ACTIVITY>
Repeat only the lines below from the one containing "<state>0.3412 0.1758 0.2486" through the one containing "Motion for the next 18", inclusive, exactly as written.
***** DATA LISTING
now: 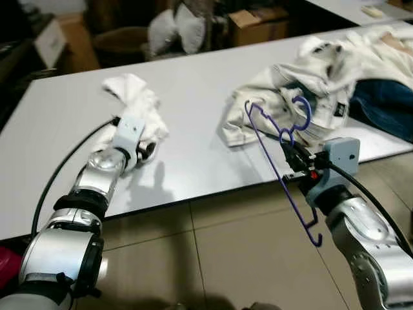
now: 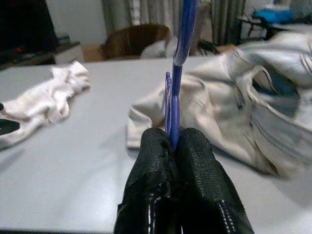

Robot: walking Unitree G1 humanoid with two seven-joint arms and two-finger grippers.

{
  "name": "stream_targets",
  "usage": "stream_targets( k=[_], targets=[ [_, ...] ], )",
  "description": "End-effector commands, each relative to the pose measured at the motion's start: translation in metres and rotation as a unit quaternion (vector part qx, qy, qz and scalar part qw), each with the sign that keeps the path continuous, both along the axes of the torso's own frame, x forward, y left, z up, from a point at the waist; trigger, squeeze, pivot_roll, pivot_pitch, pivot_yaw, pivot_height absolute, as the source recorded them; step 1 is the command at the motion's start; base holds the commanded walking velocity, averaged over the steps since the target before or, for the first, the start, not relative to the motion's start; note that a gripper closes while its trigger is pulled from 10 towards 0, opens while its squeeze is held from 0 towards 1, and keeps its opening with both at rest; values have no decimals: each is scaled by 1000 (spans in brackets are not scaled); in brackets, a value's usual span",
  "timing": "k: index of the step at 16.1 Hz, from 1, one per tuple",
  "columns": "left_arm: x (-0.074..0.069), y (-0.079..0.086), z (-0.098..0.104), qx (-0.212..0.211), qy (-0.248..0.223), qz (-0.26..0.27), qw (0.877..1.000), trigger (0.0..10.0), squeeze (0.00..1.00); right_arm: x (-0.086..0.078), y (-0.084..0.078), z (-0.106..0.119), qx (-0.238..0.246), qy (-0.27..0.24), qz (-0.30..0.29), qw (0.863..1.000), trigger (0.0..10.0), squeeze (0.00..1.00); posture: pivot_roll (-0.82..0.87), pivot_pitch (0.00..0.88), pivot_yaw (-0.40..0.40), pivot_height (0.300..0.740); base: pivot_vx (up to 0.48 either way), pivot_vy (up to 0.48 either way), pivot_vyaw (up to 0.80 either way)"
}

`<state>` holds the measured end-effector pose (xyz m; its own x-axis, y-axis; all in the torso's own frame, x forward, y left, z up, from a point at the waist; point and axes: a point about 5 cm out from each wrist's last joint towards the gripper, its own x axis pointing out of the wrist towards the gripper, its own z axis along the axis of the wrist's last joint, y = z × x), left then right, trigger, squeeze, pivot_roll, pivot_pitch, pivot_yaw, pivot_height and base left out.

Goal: Hang hanger

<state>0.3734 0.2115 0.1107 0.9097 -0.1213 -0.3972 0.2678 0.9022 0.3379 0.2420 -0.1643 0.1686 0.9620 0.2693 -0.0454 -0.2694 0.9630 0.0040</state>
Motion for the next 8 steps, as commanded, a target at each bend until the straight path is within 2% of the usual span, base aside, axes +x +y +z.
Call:
stream_targets(
  k=[1, 5, 7, 8],
  targets=[
    [0, 8, 1, 21, 8, 3, 1000, 0, 0, -3, 2, 4, 3, -1, 1, 1000, 10000, 0, -267, 110, 114, 740, 0, 0, 0],
    [-1, 11, -1, 15, 28, -15, 999, 0, 0, -6, 2, 5, 7, 2, -10, 1000, 10000, 0, -274, 93, 117, 740, 0, 0, 0],
    [-2, 12, -3, 18, 33, -12, 999, 0, 0, -4, 3, 6, 8, 2, -10, 1000, 10000, 0, -261, 81, 105, 740, 0, 0, 0],
    [-3, 17, -4, 31, 29, 5, 999, 0, 0, 0, 6, 7, 10, 0, -4, 1000, 10000, 0, -253, 76, 96, 740, 0, 0, 0]
  ],
)
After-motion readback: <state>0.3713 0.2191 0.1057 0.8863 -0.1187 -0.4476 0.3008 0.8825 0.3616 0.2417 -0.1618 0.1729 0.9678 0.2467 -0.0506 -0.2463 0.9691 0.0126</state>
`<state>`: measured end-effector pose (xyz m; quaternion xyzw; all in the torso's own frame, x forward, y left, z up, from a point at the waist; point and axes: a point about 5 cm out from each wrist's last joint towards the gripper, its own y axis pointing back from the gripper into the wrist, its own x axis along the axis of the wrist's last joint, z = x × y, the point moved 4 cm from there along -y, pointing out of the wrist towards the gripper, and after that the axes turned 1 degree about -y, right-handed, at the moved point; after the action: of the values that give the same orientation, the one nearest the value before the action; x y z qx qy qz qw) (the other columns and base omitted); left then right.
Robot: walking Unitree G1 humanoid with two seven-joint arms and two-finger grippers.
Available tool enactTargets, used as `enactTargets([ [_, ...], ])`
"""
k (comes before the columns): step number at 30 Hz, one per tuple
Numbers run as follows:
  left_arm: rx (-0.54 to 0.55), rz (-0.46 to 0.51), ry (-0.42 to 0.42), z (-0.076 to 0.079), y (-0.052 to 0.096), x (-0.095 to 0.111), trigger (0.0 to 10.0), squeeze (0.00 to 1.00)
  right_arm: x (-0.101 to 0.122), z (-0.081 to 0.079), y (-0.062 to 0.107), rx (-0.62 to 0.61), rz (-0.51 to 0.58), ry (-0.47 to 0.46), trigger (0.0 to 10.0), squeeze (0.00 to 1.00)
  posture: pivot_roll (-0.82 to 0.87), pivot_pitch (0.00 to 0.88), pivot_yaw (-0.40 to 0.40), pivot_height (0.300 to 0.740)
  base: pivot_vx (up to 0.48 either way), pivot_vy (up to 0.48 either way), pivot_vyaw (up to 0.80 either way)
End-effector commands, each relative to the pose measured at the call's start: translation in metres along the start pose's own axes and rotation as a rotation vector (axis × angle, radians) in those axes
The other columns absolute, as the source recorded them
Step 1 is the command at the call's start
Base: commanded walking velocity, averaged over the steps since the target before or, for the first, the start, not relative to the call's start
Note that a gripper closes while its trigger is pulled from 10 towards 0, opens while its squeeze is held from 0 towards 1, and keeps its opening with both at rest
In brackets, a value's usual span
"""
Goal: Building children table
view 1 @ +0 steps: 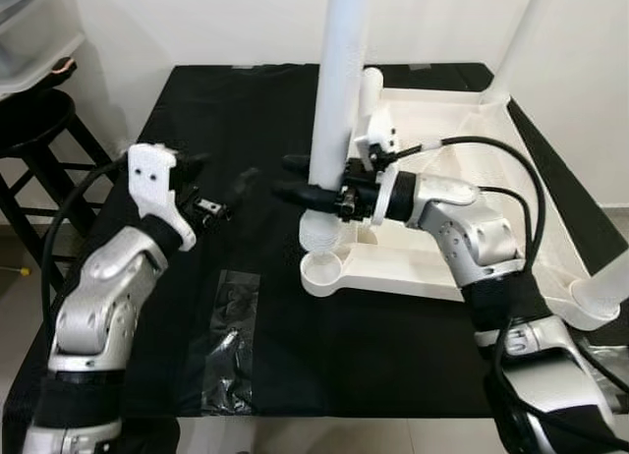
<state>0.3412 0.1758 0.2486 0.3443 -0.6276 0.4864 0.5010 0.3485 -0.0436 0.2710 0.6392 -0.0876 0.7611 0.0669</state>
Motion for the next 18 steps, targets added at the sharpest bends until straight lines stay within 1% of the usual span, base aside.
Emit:
enactTargets([
  [1, 0.109, -0.023, -0.014, -0.012, 0.013, -0.007, 10.0, 0.00, 0.001, -0.014, -0.007, 0.077, 0.008, 0.012, 10.0, 0.00, 0.00, 0.294, -0.015, 0.740, 0.000, 0.000, 0.79],
  [4, 0.138, -0.028, -0.012, -0.014, 0.016, -0.008, 10.0, 0.00, -0.001, -0.016, -0.007, 0.080, 0.002, 0.012, 10.0, 0.00, 0.00, 0.294, -0.015, 0.740, 0.000, 0.000, 0.79],
  [5, 0.161, -0.032, -0.027, -0.016, 0.020, -0.009, 10.0, 0.00, -0.003, -0.015, -0.008, 0.071, -0.009, 0.015, 10.0, 0.00, 0.00, 0.295, -0.016, 0.740, 0.000, 0.000, 0.79],
  [8, 0.198, -0.039, -0.040, -0.016, 0.028, -0.013, 10.0, 0.00, -0.007, -0.011, -0.009, 0.040, -0.022, 0.018, 10.0, 0.00, 0.00, 0.295, -0.018, 0.740, 0.000, 0.000, 0.79],
  [9, 0.213, -0.044, -0.051, -0.016, 0.030, -0.015, 10.0, 0.00, -0.008, -0.008, -0.011, 0.012, -0.032, 0.036, 10.0, 0.00, -0.01, 0.291, -0.021, 0.740, 0.000, 0.000, 0.54],
  [11, 0.213, -0.044, -0.051, -0.016, 0.030, -0.015, 10.0, 0.00, -0.008, -0.008, -0.011, 0.012, -0.032, 0.036, 10.0, 0.00, -0.01, 0.291, -0.021, 0.740, 0.000, 0.000, 0.54],
  [13, 0.239, -0.059, -0.050, -0.015, 0.036, -0.021, 10.0, 0.00, -0.014, -0.008, -0.014, 0.002, -0.069, 0.067, 10.0, 0.00, -0.01, 0.290, -0.021, 0.740, 0.000, 0.000, 0.00],
  [14, 0.251, -0.071, -0.047, -0.014, 0.040, -0.026, 10.0, 0.00, -0.016, -0.010, -0.016, 0.017, -0.081, 0.064, 10.0, 0.00, -0.01, 0.286, -0.022, 0.740, 0.000, 0.000, 0.00],
  [18, 0.262, -0.085, -0.040, -0.012, 0.044, -0.031, 10.0, 0.00, -0.017, -0.013, -0.017, 0.038, -0.081, 0.056, 10.0, 0.00, 0.00, 0.287, -0.023, 0.740, 0.000, 0.000, 0.00],
])
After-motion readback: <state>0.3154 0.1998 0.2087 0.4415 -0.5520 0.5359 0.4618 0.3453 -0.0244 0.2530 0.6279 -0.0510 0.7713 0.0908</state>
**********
WRITTEN ANSWER>
<state>0.3412 0.1758 0.2486 0.3443 -0.6276 0.4864 0.5010 0.3485 -0.0436 0.2710 0.6392 -0.0876 0.7611 0.0669</state>
Motion for the next 18 steps, targets added at the sharpest bends until straight lines stay within 1% of the usual span, base aside.

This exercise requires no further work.